We Americans spend wantonly on our healthcare and expect insurance to pay for anything our doctors even hint will make us better, without ever asking about the total cost or alternatives, and then we get mad when our insurance rates go up. I am not here defending insurance companies. Nor am I claiming insurance is not part of the problem. What I am saying is that our complicated, complex, invasive and expensive health insurance is a result of the problem, not the cause. How can we ever expect insurance to be high quality and low cost when the very thing it is paying for is the opposite?

Being a good consumer in the healthcare space is not easy. And of course there are situations where it simply cannot be done (like true emergencies, the elderly, the young, etc.) But if we did it when and where we could, I truly believe the whole system would become more aligned and improve everywhere, and that all would benefit.

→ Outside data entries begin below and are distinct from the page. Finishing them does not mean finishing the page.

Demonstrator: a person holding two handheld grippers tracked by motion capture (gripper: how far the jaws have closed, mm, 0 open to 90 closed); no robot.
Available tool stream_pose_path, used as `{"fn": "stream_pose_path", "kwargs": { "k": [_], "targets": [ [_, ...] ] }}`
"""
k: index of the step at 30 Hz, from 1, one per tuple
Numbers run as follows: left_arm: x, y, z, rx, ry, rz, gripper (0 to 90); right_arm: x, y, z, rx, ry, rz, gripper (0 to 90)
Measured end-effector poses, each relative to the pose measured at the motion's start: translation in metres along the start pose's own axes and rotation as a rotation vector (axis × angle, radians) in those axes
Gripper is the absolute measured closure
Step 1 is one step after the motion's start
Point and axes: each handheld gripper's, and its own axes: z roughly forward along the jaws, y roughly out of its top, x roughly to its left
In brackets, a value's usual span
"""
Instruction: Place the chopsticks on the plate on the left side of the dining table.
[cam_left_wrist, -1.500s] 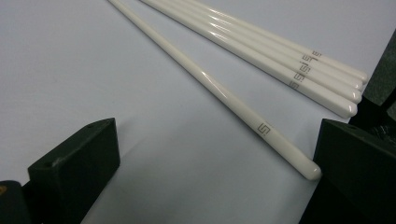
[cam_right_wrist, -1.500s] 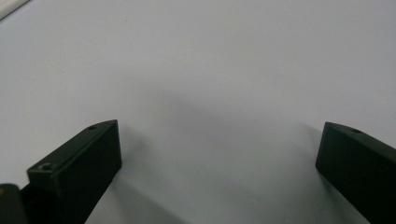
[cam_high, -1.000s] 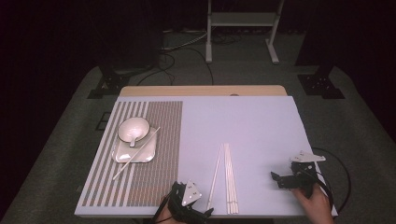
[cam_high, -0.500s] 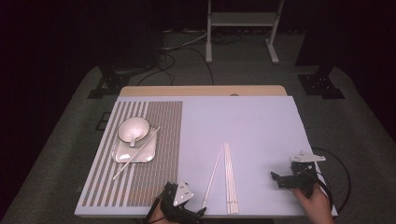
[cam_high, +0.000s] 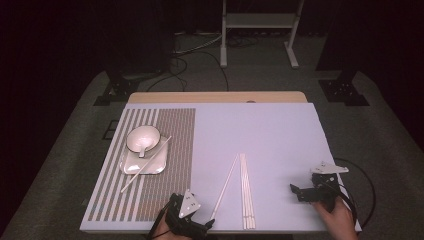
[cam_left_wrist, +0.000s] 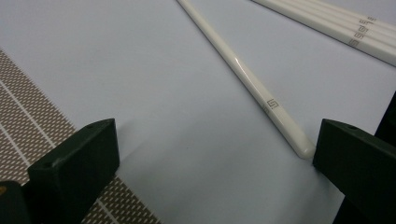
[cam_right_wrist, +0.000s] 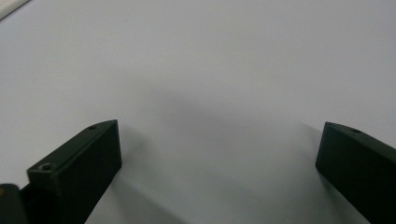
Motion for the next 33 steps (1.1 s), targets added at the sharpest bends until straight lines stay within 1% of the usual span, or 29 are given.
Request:
{"fn": "stream_pose_path", "kwargs": {
  "k": [5,9,12,19,25,26,31,33],
  "targets": [
    [0.003,0.000,-0.001,0.010,0.009,0.000,0.0,0.000,0.000,0.000,0.000,0.000,0.000,0.0],
    [0.006,0.000,-0.003,0.024,0.013,-0.021,0.0,0.000,0.000,0.000,0.000,0.000,0.000,0.0],
    [0.009,0.000,-0.004,0.034,0.021,-0.026,0.0,0.000,0.000,0.000,0.000,0.000,0.000,0.0],
    [0.020,-0.002,-0.009,0.050,0.034,-0.042,0.0,0.000,0.000,0.000,0.000,0.000,0.000,0.0],
    [0.033,-0.007,-0.016,0.052,0.062,-0.069,0.0,0.000,0.000,0.000,0.000,0.000,0.000,0.0],
    [0.035,-0.008,-0.017,0.053,0.067,-0.068,0.0,0.000,0.000,0.000,0.000,0.000,0.000,0.0],
    [0.041,-0.010,-0.020,0.048,0.079,-0.087,0.0,0.000,0.000,0.000,0.000,0.000,0.000,0.0],
    [0.040,-0.009,-0.021,0.044,0.071,-0.089,0.0,0.000,0.000,0.000,0.001,0.000,0.000,0.0]
  ]
}}
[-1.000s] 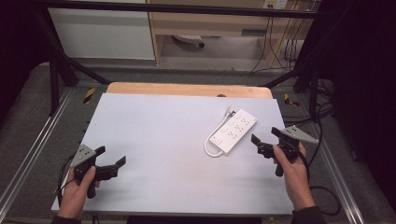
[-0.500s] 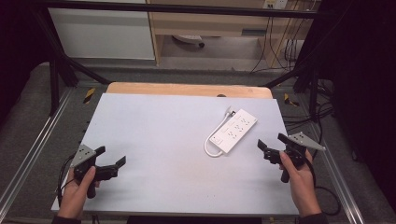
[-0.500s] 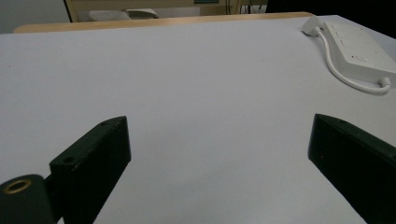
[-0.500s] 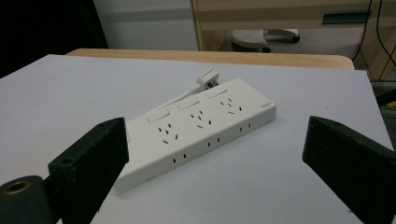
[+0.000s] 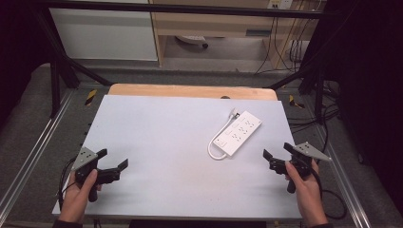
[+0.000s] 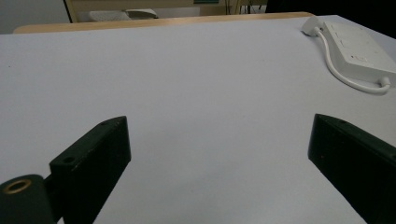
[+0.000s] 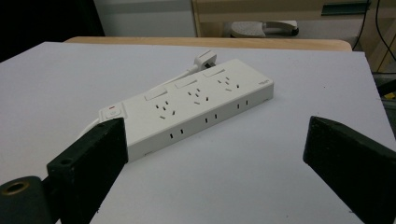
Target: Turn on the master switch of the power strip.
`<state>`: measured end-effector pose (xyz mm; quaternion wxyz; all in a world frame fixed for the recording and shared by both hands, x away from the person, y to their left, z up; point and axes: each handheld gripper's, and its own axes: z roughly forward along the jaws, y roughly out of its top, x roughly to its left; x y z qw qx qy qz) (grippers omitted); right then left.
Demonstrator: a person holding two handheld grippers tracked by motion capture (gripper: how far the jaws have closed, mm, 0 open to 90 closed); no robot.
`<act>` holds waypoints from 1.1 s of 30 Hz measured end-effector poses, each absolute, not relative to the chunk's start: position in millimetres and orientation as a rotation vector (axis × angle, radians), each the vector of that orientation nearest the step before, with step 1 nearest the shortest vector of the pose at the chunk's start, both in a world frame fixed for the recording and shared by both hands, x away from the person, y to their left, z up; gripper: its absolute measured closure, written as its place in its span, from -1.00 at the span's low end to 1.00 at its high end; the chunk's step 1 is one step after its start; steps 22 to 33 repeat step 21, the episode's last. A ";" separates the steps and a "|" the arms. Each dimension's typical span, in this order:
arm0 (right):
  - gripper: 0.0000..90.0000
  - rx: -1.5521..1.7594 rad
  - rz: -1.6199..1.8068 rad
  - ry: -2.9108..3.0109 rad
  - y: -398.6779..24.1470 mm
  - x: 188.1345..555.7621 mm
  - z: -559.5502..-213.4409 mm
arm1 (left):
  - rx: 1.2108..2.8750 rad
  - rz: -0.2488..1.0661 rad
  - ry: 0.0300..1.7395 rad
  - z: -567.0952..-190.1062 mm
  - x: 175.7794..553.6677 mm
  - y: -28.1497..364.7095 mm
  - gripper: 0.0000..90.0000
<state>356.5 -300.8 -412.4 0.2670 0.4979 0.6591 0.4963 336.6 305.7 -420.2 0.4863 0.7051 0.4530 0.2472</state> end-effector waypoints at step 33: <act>-0.87 1.317 1.177 1.975 -269.1 359.3 -450.0 | 1.719 0.599 1.099 -420.1 336.6 304.5 -0.87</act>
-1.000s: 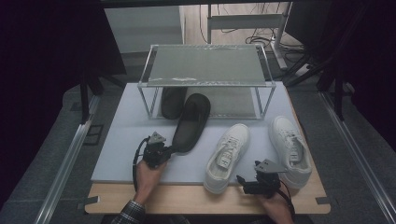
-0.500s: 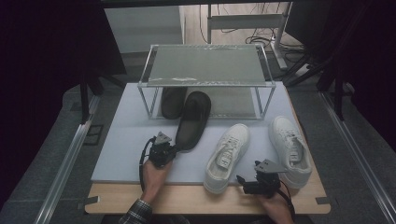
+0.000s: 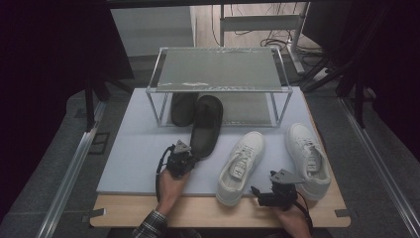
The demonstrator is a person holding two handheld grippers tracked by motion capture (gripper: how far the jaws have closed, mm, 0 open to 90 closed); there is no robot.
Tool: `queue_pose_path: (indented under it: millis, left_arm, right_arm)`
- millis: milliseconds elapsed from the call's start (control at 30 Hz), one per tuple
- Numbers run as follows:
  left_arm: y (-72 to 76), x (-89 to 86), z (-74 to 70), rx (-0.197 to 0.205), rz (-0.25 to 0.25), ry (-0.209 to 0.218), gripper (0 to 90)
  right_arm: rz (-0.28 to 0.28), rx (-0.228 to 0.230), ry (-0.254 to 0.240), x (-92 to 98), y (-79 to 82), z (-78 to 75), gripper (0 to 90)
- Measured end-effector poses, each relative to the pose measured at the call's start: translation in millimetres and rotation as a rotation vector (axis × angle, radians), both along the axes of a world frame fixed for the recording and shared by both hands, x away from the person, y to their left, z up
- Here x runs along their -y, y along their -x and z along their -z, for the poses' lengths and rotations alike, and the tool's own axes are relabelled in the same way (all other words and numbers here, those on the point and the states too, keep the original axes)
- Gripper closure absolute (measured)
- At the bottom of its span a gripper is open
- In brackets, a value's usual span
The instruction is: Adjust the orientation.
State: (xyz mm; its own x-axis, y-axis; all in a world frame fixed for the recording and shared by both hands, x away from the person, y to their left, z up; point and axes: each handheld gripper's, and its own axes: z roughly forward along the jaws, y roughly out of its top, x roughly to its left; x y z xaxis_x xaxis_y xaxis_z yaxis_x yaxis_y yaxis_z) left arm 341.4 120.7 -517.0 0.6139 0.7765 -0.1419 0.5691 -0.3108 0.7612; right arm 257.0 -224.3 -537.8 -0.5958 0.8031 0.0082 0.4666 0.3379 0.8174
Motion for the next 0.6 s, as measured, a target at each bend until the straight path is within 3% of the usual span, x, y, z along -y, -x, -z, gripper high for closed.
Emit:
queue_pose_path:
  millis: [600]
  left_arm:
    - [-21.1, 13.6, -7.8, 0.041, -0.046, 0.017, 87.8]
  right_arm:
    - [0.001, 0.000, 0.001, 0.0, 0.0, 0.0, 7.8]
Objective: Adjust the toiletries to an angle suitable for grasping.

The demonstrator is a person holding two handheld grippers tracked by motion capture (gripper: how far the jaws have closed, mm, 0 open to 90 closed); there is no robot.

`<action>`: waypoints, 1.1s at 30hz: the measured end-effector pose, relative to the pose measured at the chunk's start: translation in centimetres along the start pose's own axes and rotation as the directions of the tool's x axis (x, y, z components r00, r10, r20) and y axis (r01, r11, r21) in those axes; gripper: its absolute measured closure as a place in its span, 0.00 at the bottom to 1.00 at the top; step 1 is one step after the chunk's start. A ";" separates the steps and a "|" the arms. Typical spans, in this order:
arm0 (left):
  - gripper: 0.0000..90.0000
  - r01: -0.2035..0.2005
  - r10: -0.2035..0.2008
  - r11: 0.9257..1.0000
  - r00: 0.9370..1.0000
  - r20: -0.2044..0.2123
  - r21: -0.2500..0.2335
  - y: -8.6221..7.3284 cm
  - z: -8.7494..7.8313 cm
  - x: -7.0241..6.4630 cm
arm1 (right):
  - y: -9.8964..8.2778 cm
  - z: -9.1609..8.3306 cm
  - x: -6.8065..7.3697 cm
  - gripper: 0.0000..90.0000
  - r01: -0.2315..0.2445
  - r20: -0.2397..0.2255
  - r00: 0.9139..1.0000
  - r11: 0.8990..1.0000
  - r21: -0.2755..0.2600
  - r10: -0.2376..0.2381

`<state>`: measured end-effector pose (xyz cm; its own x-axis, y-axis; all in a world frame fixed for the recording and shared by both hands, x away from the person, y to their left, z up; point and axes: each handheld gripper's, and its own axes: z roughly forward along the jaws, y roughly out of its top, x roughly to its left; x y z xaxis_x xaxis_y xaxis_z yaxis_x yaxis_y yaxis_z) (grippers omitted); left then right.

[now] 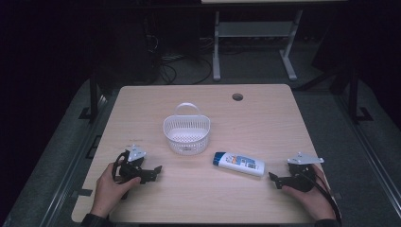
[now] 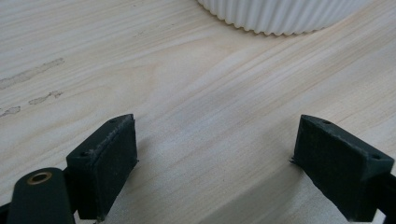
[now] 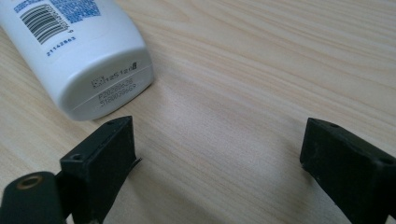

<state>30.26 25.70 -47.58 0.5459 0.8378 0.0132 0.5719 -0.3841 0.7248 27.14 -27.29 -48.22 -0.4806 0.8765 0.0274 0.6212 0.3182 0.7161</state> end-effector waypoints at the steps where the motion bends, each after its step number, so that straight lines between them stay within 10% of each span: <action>1: 0.14 0.000 0.000 1.000 1.000 0.000 0.000 0.0 0.0 0.0 | 0.0 0.0 0.0 0.11 -0.002 0.002 1.000 1.000 0.000 0.002; 10: 0.14 0.002 -0.002 1.000 1.000 -0.002 0.000 0.0 0.0 0.0 | 0.2 -0.1 -0.2 0.16 0.006 -0.005 1.000 1.000 0.009 -0.006; 25: 0.14 0.004 -0.004 1.000 1.000 -0.006 -0.001 0.0 0.0 -0.1 | 2.3 -2.0 -0.6 0.83 -0.042 -0.097 0.995 0.998 -0.055 0.037; 33: 0.14 0.007 -0.007 1.000 1.000 -0.005 -0.003 0.0 0.0 -0.1 | 4.2 -2.2 -0.9 1.00 -0.045 -0.139 0.990 0.996 -0.082 0.033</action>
<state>30.16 25.65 -47.59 0.5384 0.8426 0.0117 0.5741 -0.3769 0.7269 28.79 -27.51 -43.74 -0.5414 0.8277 0.1480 0.5892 0.2479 0.7691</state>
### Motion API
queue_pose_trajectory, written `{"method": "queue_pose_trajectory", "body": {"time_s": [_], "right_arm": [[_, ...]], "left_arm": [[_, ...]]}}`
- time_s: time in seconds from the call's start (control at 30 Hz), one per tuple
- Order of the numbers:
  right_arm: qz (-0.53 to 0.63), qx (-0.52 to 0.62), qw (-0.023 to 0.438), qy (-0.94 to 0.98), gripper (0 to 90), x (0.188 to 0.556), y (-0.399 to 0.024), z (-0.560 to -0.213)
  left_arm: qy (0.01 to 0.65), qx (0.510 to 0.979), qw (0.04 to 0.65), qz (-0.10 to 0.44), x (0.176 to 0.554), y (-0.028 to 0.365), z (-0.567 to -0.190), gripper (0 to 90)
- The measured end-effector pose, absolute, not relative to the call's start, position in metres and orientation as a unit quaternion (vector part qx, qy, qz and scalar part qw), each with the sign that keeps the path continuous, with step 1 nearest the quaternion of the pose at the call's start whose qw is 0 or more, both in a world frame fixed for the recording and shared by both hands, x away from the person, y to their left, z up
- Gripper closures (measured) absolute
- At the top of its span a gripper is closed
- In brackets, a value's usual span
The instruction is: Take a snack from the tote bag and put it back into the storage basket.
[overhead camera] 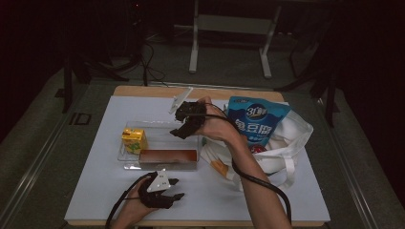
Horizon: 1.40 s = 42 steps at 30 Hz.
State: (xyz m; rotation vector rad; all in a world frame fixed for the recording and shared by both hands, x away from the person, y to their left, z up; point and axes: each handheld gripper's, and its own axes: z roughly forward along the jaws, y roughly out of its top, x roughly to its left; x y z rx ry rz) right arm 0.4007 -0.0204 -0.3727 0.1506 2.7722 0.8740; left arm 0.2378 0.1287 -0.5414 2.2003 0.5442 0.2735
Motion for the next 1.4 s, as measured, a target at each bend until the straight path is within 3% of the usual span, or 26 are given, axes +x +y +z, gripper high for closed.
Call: {"method": "queue_pose_trajectory", "body": {"time_s": [0.27,0.5,0.73,1.4], "right_arm": [[0.301,0.047,0.134,0.943,41.0,0.398,-0.044,-0.358],[0.292,0.047,0.147,0.944,54.0,0.398,-0.071,-0.341],[0.282,0.051,0.161,0.945,56.6,0.397,-0.091,-0.33],[0.308,0.092,0.196,0.926,50.2,0.402,-0.15,-0.294]], "left_arm": [[0.216,0.877,0.414,0.112,0.237,0.128,-0.541,46.0],[0.216,0.877,0.413,0.114,0.237,0.128,-0.542,46.0],[0.216,0.877,0.414,0.112,0.237,0.128,-0.542,45.9],[0.217,0.878,0.412,0.111,0.238,0.127,-0.542,45.7]]}}
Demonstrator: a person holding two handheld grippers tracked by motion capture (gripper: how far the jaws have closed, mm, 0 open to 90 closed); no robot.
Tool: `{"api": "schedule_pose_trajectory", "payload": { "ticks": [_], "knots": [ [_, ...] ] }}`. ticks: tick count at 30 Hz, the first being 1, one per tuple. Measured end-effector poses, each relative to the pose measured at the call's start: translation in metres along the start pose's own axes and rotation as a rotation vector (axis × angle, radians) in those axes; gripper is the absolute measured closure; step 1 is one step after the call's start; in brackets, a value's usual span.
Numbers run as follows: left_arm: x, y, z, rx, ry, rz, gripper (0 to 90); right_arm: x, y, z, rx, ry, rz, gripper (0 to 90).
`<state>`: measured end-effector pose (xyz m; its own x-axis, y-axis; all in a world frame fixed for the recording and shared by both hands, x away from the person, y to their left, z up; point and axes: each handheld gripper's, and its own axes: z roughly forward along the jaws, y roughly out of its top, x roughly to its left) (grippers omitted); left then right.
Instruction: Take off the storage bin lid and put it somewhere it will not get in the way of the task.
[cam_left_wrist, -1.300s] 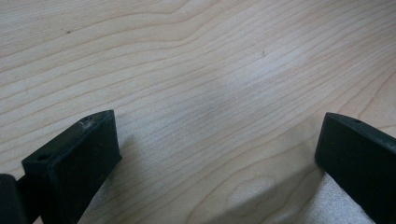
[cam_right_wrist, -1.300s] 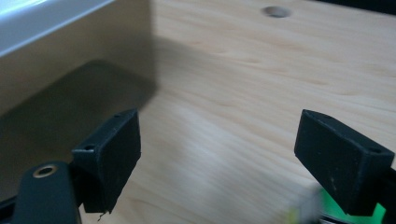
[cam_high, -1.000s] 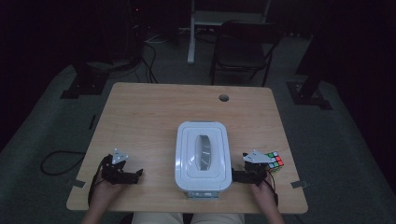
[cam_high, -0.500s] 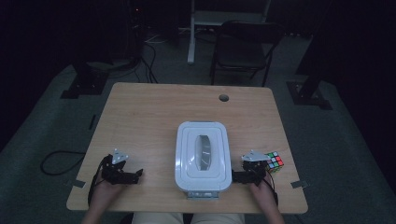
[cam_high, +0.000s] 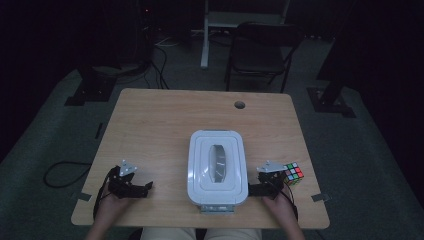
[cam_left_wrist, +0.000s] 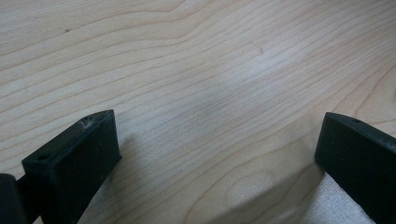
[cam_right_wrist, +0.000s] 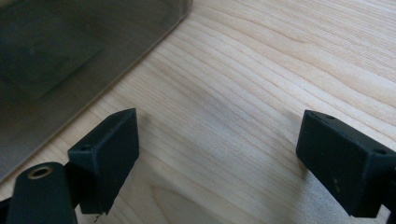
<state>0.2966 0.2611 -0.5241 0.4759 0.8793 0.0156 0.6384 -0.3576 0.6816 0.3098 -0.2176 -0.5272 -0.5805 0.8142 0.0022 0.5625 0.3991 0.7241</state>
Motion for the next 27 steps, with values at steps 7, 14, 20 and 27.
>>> {"api": "schedule_pose_trajectory", "payload": {
  "ticks": [7,14,20,27],
  "knots": [
    [0.001,0.002,-0.001,0.021,-0.021,0.022,0.6,0.000,0.000,0.000,0.000,0.000,0.000,13.0],
    [0.003,0.003,-0.004,0.045,-0.057,0.037,1.8,0.000,0.000,0.000,0.000,0.000,0.001,12.9],
    [-0.004,0.005,-0.007,0.034,-0.115,0.053,1.8,0.000,0.000,0.000,0.000,0.000,0.001,12.9],
    [-0.013,0.017,-0.020,-0.021,-0.187,0.074,1.8,0.000,0.000,0.000,0.000,0.000,0.001,12.9]
  ]
}}
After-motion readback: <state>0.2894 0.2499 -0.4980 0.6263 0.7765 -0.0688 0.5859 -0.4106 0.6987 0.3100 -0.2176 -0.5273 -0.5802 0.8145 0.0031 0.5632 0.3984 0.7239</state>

I am not saying this is easy. There is no Yelp for healthcare. But part of the reason for that is because there is no demand for that information either. What comes first? The supply of that info or the demand for it? I choose to focus on the demand side. If we refused to consume care until we could be told in advance how well the facility does what we need done and how much they charge, and shopped that around, then innovation would occur that would make that data more readily accessible with consistent comparison metrics. Where else do we buy anything without knowing price and quality? Imagine sitting down at a new restaurant and there are no prices on the menu. When you inquire about what’s good and how much it costs, the server responds with “You’ll find out what’s good after you eat it and how much it costs when you get the bill.” Would you ever order anything?